Data
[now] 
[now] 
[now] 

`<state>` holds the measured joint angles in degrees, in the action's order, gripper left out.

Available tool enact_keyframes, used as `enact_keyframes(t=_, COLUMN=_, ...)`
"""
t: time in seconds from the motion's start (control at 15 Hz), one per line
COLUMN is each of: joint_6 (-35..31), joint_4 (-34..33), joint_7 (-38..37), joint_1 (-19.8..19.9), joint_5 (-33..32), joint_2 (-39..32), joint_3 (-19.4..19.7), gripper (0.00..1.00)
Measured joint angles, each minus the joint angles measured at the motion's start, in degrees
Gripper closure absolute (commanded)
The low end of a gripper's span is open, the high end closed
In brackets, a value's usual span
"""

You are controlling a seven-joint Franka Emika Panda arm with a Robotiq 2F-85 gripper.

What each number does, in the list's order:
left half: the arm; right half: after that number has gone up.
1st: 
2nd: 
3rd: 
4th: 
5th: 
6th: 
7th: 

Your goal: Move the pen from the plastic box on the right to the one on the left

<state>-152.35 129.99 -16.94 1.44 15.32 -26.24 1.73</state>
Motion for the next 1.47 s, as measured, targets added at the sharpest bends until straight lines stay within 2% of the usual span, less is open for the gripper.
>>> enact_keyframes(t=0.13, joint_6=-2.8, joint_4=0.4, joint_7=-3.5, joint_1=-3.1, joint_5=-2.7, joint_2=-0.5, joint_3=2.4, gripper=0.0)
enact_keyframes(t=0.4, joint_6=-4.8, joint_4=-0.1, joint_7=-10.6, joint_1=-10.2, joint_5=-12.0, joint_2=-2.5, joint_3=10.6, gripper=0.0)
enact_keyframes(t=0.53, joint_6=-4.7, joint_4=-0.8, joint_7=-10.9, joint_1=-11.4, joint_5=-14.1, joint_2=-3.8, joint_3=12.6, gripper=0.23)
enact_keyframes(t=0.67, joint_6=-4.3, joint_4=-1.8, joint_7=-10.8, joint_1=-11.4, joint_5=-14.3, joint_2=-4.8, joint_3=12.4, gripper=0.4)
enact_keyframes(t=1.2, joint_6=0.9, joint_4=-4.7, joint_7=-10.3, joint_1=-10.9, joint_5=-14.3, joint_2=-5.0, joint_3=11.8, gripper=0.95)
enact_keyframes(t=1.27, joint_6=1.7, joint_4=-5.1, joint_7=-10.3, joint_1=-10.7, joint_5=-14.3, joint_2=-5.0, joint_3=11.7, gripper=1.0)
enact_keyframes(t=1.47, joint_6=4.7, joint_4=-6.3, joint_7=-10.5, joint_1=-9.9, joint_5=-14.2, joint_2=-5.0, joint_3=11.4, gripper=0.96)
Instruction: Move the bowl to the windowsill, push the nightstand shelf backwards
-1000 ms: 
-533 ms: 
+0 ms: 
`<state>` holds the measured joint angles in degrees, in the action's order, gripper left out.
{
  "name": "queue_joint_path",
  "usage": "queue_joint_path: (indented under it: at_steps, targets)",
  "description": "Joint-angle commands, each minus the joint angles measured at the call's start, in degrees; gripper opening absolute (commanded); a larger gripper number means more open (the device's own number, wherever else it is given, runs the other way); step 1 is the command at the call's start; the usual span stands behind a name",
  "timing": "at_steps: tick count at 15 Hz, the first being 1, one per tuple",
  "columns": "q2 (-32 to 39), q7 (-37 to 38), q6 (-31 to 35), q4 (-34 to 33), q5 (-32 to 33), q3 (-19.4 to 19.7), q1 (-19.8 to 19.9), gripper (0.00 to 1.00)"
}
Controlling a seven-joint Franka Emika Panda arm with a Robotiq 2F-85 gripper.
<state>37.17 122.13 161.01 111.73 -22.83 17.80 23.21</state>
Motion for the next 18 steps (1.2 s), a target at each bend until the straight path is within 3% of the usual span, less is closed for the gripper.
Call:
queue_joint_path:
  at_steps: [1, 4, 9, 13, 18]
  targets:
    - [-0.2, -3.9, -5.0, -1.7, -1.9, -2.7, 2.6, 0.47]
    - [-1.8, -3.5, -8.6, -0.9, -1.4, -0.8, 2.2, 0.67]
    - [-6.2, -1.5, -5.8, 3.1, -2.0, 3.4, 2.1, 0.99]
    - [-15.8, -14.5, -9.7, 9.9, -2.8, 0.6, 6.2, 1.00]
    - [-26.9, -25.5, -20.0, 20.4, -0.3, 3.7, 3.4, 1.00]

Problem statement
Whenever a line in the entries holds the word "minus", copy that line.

Expected answer
Measured joint angles, each minus the joint angles measured at the motion's start, in degrees
  "description": "Joint-angle commands, each minus the joint angles measured at the call's start, in degrees; gripper opening absolute (commanded); a larger gripper number means more open (the device's own number, wherever else it is given, runs the other way); step 1 is the command at the call's start; the usual span stands behind a name",

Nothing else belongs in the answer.